Pluot Nutrition Facts

Two pluots (5oz) provide 80 calories, 1g of protein, 19g of carbohydrates, and 0g of fat. Pluots are a good source of potassium, fiber, and vitamin C.

The USDA does not provide specific nutrition facts for pluots. (Under the heading of pluots, the nutritional data is for plumcots, which are 50% each plum and apricot). The following nutrition information is provided by Kingsburg Orchards for Dinosaur Eggs, its variety of pluots.

  • Calories: 80
  • Fat: 0g
  • Sodium: 0mg
  • Carbohydrates: 19g
  • Fiber: 3g
  • Sugars: 15g
  • Protein: 1g
  • Potassium: 226mg


Pluots are a good source of carbs, providing 19 grams per serving (which is two pluots). Most of the carbohydrates, 15 grams, are in the form of naturally occurring sugars, along with a small amount of fiber (3 grams).

Pluots have a low glycemic index and a low glycemic load. This means that eating this fruit should not cause your blood sugar to spike.


Pluots are a fat-free food, providing zero grams in a single serving. That makes them easy to fit into a low-fat diet or any other eating plan that otherwise restricts fat intake.

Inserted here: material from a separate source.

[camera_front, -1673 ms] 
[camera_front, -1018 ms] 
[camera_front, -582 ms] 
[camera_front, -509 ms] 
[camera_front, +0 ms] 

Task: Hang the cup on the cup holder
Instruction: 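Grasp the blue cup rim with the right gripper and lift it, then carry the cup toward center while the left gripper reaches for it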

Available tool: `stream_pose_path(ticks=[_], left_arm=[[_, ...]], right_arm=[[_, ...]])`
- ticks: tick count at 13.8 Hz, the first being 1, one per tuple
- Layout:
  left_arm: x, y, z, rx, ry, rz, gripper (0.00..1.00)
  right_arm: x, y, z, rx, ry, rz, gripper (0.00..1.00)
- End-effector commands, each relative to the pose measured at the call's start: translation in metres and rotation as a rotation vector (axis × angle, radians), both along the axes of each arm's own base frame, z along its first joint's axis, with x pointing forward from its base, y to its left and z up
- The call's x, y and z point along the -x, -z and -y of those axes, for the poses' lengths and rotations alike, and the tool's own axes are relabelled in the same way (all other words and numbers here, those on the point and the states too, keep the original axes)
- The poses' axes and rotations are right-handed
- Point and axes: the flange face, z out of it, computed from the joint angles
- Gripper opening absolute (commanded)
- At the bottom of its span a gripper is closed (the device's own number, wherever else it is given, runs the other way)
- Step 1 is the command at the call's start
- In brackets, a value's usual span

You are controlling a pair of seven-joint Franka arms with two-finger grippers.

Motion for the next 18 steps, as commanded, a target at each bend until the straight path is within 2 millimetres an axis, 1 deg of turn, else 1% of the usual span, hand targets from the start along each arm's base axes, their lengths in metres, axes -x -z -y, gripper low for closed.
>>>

You'll take in one gram of protein when consuming two pluots. This is roughly the same amount of protein in two plums. It's also the same amount of protein in two apricots.

Vitamins and Minerals

Very little information is available about the vitamin and mineral content of pluots. What is known is that one serving contains 226 milligrams of potassium. This fruit is also estimated to provide about 10% of the daily vitamin C requirement, along with some vitamin A.


One pluot contains approximately 40 calories. For comparison, this is roughly the same amount of calories in two and a half apricots. It's also 10 more calories than if you ate one plum.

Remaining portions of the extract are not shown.